[EXERCISE AIM]:
Each line from the material with the word "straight" in it must be copied.

┌────────

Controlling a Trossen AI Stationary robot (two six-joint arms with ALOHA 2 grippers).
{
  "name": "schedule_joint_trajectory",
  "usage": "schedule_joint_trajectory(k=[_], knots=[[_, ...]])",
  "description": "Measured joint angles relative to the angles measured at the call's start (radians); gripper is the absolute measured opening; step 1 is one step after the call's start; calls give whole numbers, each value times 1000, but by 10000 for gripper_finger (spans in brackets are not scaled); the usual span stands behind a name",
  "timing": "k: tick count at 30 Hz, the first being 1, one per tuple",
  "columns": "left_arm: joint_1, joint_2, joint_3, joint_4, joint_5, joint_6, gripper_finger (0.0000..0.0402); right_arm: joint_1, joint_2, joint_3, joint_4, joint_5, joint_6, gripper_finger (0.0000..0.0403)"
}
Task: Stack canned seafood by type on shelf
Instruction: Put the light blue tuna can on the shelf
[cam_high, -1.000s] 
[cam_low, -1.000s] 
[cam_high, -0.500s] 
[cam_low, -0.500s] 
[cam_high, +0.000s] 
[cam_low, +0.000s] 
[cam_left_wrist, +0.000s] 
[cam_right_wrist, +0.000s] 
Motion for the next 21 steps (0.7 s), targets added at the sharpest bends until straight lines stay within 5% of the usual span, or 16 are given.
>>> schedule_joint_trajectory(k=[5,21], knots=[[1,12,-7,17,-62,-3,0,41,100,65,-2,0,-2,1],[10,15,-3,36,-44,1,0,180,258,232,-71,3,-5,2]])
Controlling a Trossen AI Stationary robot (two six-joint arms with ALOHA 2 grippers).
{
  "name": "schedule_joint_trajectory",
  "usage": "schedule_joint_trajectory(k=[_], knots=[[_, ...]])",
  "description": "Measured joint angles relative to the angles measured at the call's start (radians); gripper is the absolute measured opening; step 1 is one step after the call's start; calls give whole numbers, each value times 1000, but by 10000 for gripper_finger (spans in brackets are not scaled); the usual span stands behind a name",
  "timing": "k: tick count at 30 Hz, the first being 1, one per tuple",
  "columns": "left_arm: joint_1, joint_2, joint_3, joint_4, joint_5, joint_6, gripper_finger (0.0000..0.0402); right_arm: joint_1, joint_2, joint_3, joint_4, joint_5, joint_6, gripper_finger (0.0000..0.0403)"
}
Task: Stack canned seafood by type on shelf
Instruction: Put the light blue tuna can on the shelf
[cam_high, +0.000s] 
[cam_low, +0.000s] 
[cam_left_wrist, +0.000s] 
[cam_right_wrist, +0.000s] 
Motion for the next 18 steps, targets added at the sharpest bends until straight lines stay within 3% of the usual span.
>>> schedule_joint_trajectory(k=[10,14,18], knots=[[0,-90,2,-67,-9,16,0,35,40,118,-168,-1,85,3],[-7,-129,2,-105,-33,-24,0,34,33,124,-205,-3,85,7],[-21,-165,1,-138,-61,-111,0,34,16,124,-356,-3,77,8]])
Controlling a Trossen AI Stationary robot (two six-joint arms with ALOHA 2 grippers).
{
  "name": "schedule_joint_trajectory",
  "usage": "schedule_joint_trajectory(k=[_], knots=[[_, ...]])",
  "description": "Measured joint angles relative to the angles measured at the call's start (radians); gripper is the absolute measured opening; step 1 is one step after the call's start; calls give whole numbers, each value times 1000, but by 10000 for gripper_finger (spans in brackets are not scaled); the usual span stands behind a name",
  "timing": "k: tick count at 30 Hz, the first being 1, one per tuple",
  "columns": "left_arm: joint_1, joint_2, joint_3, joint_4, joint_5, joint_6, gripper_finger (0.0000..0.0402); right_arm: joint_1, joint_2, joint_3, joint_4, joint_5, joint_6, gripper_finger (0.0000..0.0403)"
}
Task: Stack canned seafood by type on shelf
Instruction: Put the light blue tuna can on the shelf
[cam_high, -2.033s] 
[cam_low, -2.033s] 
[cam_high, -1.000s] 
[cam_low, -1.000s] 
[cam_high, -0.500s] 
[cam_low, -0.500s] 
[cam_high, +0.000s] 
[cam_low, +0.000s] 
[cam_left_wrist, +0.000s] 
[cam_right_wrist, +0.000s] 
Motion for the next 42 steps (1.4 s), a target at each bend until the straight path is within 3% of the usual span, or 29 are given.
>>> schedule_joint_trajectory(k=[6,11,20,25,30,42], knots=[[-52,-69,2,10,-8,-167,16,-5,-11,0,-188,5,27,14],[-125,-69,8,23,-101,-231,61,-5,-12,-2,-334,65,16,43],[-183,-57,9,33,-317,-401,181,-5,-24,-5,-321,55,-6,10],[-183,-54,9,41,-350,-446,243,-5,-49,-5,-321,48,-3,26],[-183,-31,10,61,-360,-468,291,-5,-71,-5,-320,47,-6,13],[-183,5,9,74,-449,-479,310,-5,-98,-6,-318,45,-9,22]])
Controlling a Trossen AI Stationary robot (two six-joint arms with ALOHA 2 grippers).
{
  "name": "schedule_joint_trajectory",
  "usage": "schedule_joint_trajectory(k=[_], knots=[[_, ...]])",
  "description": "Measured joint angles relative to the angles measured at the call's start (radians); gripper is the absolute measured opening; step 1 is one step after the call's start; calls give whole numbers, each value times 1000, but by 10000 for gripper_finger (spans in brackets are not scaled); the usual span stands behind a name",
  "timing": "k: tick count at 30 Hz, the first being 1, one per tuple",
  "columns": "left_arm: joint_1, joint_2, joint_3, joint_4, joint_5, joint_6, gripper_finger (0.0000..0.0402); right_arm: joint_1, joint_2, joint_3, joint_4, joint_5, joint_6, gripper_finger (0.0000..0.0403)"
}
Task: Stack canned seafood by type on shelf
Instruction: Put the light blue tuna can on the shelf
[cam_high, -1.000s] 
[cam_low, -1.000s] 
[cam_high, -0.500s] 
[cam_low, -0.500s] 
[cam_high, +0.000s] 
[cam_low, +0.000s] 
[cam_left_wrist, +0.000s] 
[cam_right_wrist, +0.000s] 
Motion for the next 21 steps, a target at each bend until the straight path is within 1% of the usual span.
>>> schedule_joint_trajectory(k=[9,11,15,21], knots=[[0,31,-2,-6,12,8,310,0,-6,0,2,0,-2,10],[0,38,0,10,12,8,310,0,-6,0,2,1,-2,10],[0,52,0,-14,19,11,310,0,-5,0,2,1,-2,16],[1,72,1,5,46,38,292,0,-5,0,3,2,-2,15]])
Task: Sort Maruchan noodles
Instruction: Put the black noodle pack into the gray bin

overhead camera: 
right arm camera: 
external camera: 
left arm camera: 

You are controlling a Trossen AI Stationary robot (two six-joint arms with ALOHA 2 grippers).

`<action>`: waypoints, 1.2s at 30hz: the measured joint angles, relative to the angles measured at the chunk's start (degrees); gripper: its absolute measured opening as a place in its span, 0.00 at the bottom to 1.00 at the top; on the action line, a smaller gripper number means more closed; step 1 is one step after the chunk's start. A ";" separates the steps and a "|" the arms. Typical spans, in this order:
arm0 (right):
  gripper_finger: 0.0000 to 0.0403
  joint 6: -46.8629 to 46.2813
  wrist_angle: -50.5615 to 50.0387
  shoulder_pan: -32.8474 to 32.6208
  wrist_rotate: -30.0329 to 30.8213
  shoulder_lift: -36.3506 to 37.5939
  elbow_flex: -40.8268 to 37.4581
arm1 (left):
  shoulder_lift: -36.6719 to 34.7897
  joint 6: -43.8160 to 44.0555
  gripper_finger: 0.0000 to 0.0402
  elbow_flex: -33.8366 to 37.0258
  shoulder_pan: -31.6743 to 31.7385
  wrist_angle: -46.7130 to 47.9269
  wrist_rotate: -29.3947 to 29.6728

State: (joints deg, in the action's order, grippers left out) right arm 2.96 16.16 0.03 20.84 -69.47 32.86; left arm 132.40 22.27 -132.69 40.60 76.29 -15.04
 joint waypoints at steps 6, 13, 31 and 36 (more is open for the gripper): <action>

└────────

[TASK OUTPUT]:
Motion for the next 21 steps (0.7 s), targets added at the sharpest bends until straight lines stay within 5% of the usual span, or 16 are given.
Motion for the next 18 steps, targets added at the sharpest bends until straight lines stay within 3% of the usual span.
Motion for the next 42 steps (1.4 s), a target at each bend until the straight path is within 3% of the usual span, or 29 are given.
Motion for the next 21 steps, a target at each bend until the straight path is within 1% of the usual span.

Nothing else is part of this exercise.